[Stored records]
Segment Open

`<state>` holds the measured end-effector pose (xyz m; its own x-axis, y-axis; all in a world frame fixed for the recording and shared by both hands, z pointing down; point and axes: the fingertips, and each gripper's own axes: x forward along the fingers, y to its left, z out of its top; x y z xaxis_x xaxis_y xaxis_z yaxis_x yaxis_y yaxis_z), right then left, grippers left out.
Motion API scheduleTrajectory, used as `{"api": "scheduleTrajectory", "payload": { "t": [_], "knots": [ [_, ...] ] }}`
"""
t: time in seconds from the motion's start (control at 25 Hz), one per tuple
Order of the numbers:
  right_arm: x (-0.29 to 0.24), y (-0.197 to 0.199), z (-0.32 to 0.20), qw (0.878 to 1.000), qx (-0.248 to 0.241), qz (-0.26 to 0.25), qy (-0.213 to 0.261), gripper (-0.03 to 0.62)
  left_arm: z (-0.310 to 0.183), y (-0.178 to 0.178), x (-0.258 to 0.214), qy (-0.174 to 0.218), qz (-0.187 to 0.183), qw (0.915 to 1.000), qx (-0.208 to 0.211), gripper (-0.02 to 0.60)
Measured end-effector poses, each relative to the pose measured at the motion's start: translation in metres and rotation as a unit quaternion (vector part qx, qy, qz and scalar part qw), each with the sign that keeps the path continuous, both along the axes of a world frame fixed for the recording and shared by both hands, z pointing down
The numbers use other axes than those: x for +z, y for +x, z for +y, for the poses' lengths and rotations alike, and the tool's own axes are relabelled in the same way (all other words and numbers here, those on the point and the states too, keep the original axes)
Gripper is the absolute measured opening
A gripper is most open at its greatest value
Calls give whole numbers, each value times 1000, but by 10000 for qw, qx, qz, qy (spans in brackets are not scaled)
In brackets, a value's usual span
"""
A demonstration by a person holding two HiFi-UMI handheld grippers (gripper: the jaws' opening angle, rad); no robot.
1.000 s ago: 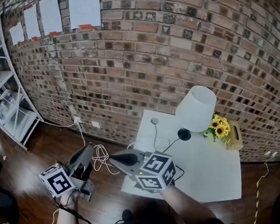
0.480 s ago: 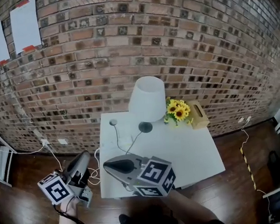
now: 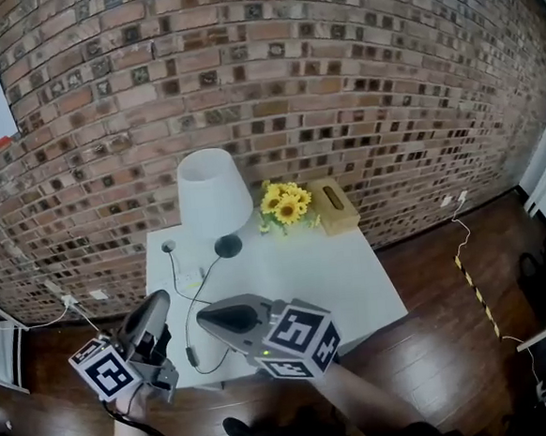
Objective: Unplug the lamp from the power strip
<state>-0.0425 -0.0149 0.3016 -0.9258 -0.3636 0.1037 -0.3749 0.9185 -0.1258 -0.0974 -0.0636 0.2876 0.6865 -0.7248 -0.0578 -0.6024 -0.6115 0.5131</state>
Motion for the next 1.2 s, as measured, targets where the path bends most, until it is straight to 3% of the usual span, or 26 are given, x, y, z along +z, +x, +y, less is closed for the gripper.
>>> {"api": "scheduleTrajectory", "payload": {
  "t": [0.2,0.48,0.8,1.2],
  "knots": [
    [-1,48,2,9999,61,-53,78,2,9,53,-2,103,-254,9996,-6,15],
    [-6,94,7,9997,129,-131,169,2,18,107,-7,312,-1039,9941,10,15],
    [-4,149,17,9996,186,-103,182,2,24,178,-12,608,-1564,9850,412,15],
    [1,215,11,9959,880,-163,113,2,15,254,3,742,-1891,9723,1156,15]
  ]
}}
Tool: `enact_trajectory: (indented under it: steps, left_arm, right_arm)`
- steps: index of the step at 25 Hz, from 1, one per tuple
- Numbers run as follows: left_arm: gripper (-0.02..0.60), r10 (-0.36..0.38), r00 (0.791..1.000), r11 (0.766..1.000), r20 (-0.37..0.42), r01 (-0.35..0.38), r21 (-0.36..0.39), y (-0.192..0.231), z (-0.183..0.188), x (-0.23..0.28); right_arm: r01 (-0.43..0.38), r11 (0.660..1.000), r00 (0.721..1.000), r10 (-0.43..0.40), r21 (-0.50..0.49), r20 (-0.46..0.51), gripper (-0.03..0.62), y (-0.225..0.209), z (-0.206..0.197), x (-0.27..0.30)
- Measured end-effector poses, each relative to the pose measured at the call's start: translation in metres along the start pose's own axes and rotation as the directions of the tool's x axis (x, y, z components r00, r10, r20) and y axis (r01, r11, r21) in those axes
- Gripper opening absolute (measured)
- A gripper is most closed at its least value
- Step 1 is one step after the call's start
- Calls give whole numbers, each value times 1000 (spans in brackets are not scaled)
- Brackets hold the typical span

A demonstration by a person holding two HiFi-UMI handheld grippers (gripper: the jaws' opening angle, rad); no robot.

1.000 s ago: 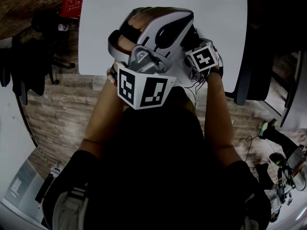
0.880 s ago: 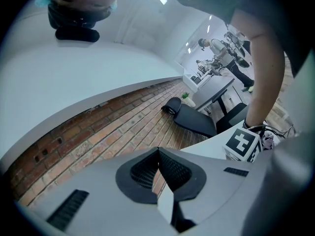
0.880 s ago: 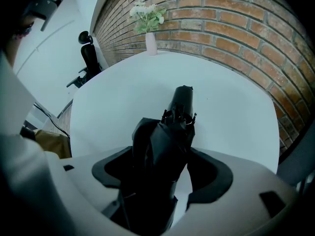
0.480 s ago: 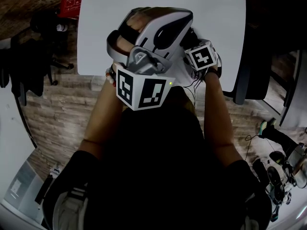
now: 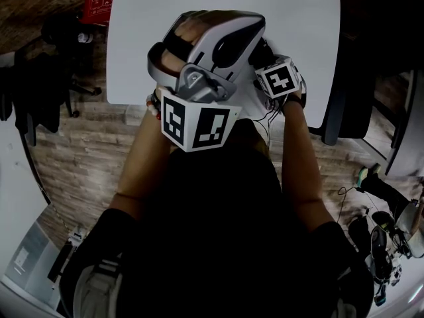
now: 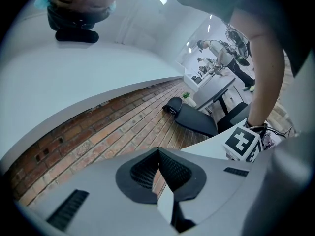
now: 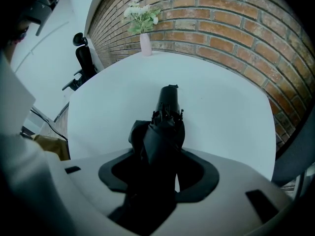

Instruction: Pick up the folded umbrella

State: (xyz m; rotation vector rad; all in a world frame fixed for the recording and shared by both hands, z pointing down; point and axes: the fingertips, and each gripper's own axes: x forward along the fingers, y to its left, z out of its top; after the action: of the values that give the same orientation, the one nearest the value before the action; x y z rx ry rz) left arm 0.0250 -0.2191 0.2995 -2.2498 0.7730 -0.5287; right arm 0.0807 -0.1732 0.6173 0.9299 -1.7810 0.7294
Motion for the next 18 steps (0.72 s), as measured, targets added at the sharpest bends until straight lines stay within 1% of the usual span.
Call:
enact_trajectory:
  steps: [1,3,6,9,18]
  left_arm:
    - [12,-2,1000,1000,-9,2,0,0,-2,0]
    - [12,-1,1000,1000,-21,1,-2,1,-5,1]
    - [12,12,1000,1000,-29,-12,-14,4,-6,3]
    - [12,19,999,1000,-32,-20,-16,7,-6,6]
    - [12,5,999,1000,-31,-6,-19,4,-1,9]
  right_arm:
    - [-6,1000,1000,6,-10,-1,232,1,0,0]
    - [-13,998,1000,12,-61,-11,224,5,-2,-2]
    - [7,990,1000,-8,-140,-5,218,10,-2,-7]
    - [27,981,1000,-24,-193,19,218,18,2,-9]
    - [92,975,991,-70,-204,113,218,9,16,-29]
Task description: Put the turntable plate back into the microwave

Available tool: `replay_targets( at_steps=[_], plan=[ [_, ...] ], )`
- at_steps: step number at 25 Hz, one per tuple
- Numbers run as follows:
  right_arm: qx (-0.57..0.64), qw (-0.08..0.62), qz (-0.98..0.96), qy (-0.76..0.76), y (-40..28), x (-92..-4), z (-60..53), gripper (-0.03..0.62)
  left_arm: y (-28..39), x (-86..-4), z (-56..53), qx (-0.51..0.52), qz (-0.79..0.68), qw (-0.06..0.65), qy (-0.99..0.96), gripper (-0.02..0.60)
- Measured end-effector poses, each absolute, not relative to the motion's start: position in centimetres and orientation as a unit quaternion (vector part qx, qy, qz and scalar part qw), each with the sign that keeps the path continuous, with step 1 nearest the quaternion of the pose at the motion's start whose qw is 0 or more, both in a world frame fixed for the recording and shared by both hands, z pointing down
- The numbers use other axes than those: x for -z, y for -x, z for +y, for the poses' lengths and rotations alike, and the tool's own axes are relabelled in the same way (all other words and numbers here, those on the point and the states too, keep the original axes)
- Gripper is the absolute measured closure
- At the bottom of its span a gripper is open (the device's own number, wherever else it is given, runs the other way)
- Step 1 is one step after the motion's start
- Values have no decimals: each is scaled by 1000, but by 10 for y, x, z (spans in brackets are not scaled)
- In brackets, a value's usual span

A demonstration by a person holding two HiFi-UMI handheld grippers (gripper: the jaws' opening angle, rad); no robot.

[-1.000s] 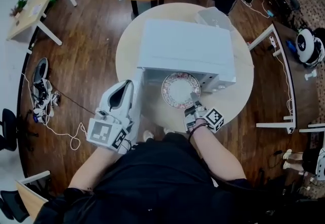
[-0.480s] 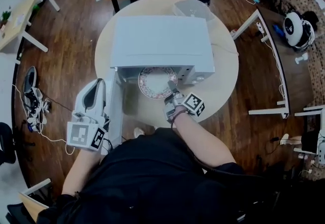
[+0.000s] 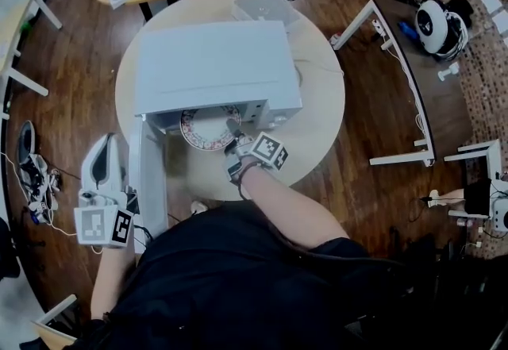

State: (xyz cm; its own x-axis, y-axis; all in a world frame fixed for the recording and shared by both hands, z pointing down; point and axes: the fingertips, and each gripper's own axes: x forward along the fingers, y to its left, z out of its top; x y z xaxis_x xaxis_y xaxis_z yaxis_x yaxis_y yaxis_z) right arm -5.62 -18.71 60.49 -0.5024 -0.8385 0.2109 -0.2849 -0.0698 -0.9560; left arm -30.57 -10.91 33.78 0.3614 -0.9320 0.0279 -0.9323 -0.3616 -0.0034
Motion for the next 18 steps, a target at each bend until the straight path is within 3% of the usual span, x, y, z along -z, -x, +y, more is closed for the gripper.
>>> replay_targets(
  at_steps=[18],
  plan=[
    [596,244,627,439,68,-622,-220,565,311,-344,-127,-35,-575,20,-817,578]
  ],
)
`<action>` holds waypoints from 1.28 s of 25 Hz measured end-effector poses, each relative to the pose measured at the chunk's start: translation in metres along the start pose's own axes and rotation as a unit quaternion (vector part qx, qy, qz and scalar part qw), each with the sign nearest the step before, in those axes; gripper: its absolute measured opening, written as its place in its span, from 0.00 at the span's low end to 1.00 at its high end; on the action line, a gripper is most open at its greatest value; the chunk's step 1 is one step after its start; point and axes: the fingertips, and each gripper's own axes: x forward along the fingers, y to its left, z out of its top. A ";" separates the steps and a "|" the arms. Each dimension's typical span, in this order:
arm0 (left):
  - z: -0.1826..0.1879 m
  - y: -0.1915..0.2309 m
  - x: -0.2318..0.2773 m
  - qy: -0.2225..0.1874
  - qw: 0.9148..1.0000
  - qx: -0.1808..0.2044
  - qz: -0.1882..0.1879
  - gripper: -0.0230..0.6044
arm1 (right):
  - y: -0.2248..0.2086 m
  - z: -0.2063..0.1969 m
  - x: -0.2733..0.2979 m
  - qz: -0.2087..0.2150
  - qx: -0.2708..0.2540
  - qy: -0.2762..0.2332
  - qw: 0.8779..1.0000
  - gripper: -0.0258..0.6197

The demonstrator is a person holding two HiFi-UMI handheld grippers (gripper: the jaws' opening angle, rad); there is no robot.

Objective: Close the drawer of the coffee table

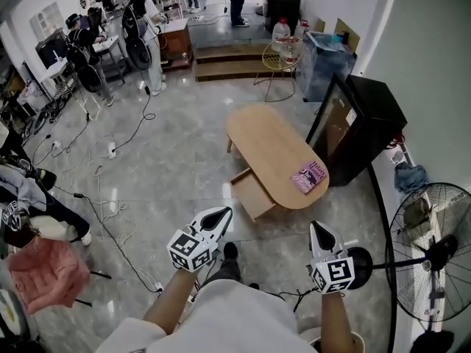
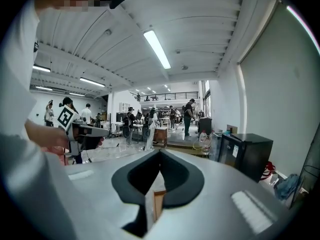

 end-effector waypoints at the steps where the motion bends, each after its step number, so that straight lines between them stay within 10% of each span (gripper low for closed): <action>1: 0.001 0.007 0.005 0.001 1.000 -0.001 -0.002 0.05 | -0.002 0.001 0.008 -0.001 0.000 0.002 1.000 0.06; 32: 0.033 0.218 0.135 0.043 0.997 -0.027 -0.053 0.05 | -0.033 0.024 0.240 -0.039 0.003 0.045 0.998 0.06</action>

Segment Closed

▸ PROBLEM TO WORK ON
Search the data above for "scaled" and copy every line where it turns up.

▸ OUTPUT OF THE EXERCISE
Calls give whole numbers, each value times 1000, but by 10000 for qw, qx, qz, qy (spans in brackets are not scaled)
- Calls give whole numbers, each value times 1000 (spans in brackets are not scaled)
- Values have no decimals: each is scaled by 1000, but by 10 for y, x, z (spans in brackets are not scaled)

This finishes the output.